Fast & Low Memory requirement & Enhanced implementation of Local Context Focus.
Build from LC-ABSA / LCF-ABSA / LCF-BERT and LCF-ATEPC.
Provide tutorials of training and usages of ATE and APC models.
PyTorch Implementations (CPU & CUDA supported).
- PyABSA use the FindFile to find the target file which means you can specify a dataset/checkpoint by keywords instead of using absolute path. e.g.,
dataset = 'laptop' # instead of './SemEval/LAPTOP'. keyword case doesn't matter
checkpoint = 'lcfs' # any checkpoint whose absolute path contains lcfs
- PyABSA use the AutoCUDA to support automatic cuda assignment, but you can still set a preferred device.

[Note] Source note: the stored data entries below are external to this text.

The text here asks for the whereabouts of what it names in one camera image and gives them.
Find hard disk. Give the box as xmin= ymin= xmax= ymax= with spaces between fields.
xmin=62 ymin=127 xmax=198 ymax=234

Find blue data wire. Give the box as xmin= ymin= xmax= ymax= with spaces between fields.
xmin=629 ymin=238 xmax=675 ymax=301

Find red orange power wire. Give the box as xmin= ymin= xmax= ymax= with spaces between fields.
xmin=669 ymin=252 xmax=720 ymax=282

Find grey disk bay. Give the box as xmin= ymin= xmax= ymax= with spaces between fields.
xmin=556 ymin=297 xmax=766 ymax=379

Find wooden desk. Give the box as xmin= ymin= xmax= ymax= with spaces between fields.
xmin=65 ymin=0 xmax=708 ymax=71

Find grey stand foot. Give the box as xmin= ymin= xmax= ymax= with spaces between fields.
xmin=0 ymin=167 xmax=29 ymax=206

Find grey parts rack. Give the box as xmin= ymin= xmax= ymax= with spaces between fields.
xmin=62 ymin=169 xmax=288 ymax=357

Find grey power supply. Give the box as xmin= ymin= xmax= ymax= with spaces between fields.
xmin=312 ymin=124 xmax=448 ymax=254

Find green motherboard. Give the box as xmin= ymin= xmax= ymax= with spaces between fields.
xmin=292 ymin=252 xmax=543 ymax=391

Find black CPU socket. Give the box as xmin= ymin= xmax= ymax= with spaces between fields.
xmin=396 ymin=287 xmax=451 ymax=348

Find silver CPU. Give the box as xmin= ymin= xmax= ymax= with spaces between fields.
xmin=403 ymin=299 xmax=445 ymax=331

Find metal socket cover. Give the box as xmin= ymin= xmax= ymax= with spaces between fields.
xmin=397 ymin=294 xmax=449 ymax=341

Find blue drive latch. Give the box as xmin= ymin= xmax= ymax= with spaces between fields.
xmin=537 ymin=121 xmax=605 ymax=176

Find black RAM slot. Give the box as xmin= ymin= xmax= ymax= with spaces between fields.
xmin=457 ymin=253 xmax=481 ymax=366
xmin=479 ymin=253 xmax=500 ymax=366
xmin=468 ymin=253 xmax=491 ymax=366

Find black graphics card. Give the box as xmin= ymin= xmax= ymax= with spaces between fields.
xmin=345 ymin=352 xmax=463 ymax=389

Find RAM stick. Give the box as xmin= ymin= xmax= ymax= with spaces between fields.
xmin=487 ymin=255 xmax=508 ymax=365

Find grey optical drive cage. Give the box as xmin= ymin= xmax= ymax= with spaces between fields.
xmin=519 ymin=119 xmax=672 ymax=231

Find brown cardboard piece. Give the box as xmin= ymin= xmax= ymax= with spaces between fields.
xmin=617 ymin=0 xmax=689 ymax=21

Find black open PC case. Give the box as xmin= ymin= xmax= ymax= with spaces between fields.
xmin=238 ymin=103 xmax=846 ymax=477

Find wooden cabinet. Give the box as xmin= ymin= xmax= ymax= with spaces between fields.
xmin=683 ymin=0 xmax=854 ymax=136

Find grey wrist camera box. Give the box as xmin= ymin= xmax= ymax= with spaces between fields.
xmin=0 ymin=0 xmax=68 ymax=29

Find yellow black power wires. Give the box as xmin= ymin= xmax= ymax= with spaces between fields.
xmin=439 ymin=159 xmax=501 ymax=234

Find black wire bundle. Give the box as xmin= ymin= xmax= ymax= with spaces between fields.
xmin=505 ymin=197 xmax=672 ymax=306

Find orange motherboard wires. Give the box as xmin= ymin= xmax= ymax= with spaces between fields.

auto_device=True # to auto assign a cuda device for training / inference
auto_device=False # to use cpu
auto_device='cuda:1' # to specify a preferred device
auto_device='cpu' # to specify a preferred device
- PyABSA support auto label fixing which means you can set the labels to any token (except -999), e.g., sentiment labels = {-9. 2, negative, positive}
- Check and make sure the version and datasets of checkpoint are compatible to your current PyABSA. The version information of PyABSA is also available in the output while loading checkpoints training args.
- You can train a model using multiple datasets with same sentiment labels, and you can even contribute and define a combination of datasets here!
- Other features are available to be found
If you are willing to support PyABSA project, please star this repository as your contribution.
- Installation
- Package Overview
- Quick-Start
- Model Support
- Dataset Support
- Make Contributions
- All Examples
- Notice for LCF-BERT & LCF-ATEPC
Please do not install the version without corresponding release note to avoid installing a test version.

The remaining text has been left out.